§ **Exercise details**
In how many lines of the records does the string "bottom" appear? State only the number.

[[ Data for analysis, beginning ]]

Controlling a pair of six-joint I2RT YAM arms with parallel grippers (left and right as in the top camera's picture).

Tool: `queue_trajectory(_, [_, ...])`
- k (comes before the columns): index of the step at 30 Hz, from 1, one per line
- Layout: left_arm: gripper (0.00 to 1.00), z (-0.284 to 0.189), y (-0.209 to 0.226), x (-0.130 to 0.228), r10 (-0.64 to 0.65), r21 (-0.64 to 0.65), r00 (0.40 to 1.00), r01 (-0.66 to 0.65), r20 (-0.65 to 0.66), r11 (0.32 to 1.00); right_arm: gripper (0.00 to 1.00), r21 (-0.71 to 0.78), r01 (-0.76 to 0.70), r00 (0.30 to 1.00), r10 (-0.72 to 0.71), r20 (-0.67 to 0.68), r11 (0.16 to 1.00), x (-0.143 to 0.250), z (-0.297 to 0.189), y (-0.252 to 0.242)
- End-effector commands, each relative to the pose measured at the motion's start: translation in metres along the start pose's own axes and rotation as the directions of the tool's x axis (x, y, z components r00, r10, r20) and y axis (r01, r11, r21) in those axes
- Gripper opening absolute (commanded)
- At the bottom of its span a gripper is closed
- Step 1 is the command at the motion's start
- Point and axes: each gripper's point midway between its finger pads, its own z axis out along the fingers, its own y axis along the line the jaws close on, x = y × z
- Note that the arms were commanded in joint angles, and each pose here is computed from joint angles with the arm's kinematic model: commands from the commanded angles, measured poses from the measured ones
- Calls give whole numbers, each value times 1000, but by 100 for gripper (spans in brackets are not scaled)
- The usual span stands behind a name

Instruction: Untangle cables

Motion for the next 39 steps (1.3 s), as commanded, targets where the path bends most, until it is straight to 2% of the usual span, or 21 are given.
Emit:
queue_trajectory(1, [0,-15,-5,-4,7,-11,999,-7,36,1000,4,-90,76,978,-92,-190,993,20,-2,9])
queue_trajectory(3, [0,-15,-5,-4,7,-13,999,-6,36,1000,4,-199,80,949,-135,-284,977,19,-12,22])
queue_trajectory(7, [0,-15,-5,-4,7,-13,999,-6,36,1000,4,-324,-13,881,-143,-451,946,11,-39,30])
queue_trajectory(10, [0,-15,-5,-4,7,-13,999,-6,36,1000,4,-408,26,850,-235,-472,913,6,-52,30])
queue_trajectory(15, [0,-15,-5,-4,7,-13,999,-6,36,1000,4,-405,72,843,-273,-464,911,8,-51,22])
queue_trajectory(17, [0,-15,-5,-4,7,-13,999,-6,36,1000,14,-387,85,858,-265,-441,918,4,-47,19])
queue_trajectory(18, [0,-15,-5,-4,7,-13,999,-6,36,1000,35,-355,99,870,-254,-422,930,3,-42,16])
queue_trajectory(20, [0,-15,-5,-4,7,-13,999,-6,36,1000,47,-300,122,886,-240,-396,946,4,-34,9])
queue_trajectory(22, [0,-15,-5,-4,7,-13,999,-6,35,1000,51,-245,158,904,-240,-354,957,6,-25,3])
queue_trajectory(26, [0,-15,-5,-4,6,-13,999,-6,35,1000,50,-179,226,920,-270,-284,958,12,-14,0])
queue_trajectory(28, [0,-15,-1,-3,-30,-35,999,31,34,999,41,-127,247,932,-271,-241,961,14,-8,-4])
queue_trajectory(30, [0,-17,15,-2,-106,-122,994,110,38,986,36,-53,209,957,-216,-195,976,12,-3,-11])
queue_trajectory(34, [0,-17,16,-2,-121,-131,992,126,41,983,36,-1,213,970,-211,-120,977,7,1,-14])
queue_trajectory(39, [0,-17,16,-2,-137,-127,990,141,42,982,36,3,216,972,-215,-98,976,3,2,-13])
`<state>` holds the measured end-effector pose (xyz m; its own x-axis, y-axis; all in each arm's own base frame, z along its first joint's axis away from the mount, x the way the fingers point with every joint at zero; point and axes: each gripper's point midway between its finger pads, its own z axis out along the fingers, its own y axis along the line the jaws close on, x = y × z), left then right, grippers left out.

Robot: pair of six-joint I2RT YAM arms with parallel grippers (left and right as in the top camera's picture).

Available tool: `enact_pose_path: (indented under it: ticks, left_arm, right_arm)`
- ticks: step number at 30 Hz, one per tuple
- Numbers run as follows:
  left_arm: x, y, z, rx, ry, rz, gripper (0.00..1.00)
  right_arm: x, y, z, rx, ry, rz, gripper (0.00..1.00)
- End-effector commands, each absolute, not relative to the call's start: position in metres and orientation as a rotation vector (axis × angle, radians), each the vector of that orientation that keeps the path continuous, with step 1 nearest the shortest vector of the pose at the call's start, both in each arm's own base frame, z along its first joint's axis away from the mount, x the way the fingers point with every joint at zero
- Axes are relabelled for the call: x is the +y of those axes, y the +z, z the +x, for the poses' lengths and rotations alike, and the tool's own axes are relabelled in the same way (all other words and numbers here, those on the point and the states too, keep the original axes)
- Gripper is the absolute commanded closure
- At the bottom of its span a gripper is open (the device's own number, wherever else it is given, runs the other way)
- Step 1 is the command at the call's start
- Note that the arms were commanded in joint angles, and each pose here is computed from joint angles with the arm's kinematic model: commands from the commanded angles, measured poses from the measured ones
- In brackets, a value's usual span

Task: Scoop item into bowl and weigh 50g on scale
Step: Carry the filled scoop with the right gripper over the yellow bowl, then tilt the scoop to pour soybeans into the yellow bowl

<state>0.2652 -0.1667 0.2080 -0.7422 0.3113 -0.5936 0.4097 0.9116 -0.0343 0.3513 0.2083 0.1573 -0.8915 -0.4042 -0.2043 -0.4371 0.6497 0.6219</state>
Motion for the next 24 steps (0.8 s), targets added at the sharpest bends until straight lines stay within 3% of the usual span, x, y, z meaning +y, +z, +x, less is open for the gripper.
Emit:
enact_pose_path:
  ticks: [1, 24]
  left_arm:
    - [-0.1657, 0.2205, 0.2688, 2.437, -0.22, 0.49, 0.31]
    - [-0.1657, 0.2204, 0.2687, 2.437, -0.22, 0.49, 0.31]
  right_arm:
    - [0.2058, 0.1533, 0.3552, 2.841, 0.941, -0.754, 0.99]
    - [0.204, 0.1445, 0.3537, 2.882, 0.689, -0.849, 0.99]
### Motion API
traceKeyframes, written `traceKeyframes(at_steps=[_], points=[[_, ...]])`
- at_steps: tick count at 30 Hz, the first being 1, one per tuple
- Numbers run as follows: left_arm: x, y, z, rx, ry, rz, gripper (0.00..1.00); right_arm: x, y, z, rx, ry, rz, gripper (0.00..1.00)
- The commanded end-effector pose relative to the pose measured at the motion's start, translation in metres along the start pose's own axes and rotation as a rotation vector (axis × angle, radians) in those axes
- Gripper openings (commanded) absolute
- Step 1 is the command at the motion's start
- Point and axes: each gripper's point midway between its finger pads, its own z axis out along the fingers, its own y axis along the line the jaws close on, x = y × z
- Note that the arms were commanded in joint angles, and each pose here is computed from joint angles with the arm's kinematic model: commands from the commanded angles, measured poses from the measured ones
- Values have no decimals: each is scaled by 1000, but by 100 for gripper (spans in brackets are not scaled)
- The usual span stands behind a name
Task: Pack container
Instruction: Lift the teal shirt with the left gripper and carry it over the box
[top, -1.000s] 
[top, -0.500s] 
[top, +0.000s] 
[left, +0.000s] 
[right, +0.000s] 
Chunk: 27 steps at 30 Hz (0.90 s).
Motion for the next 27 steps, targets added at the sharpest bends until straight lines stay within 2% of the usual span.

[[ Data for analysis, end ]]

§ **Output for this exercise**
2